* **What this task involves**: Your task is to transcribe, without alteration, the lines from the top of the material below through the line bearing "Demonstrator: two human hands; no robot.", inclusive.

* **Given material**:
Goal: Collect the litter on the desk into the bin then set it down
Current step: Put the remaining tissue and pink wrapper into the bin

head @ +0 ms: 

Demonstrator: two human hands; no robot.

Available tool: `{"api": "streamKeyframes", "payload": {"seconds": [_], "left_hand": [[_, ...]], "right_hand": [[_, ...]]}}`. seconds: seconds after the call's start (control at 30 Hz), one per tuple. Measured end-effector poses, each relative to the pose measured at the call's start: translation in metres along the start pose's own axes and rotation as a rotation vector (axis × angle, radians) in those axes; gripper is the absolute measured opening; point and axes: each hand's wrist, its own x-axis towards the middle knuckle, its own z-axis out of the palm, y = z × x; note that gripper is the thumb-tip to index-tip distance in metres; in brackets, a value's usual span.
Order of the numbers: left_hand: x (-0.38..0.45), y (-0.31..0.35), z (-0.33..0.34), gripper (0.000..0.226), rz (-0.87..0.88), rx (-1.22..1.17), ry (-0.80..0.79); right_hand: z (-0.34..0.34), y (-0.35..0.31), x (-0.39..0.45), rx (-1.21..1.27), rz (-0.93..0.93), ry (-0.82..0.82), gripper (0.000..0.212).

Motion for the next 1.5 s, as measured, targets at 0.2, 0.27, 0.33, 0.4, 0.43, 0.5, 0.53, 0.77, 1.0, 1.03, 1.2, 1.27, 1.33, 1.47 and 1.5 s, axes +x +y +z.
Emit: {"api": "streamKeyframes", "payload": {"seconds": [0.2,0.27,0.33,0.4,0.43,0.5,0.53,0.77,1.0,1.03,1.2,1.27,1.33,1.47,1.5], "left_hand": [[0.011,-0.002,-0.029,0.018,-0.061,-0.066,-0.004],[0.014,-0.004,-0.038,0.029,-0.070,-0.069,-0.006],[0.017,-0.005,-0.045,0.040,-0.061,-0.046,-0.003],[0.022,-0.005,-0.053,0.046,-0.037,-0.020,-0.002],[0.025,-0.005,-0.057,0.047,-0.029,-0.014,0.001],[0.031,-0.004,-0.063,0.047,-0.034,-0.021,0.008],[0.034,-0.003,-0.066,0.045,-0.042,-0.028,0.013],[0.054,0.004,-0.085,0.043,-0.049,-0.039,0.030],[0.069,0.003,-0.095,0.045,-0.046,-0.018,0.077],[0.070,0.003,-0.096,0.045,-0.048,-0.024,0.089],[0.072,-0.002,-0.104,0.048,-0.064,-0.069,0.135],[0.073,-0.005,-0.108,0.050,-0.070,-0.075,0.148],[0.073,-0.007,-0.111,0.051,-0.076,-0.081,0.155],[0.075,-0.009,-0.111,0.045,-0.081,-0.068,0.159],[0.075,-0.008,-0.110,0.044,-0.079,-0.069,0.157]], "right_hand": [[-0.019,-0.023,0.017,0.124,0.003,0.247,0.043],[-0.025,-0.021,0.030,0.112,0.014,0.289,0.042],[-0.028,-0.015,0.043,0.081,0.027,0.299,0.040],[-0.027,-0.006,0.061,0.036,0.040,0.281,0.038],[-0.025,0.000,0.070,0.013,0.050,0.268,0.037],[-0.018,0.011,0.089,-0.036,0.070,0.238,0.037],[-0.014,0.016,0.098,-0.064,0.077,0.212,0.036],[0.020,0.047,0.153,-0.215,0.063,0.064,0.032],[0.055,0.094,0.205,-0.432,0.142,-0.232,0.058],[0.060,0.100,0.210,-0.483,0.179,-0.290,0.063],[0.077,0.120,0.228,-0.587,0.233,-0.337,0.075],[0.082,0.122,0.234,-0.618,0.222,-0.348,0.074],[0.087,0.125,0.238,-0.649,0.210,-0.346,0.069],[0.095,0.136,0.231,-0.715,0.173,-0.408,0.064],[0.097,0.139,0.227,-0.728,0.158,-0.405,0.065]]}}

* **Solution to the problem**:
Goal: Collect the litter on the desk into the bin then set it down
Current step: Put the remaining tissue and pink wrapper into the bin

head @ +0 ms: 

Demonstrator: two human hands; no robot.

This completes the requested output.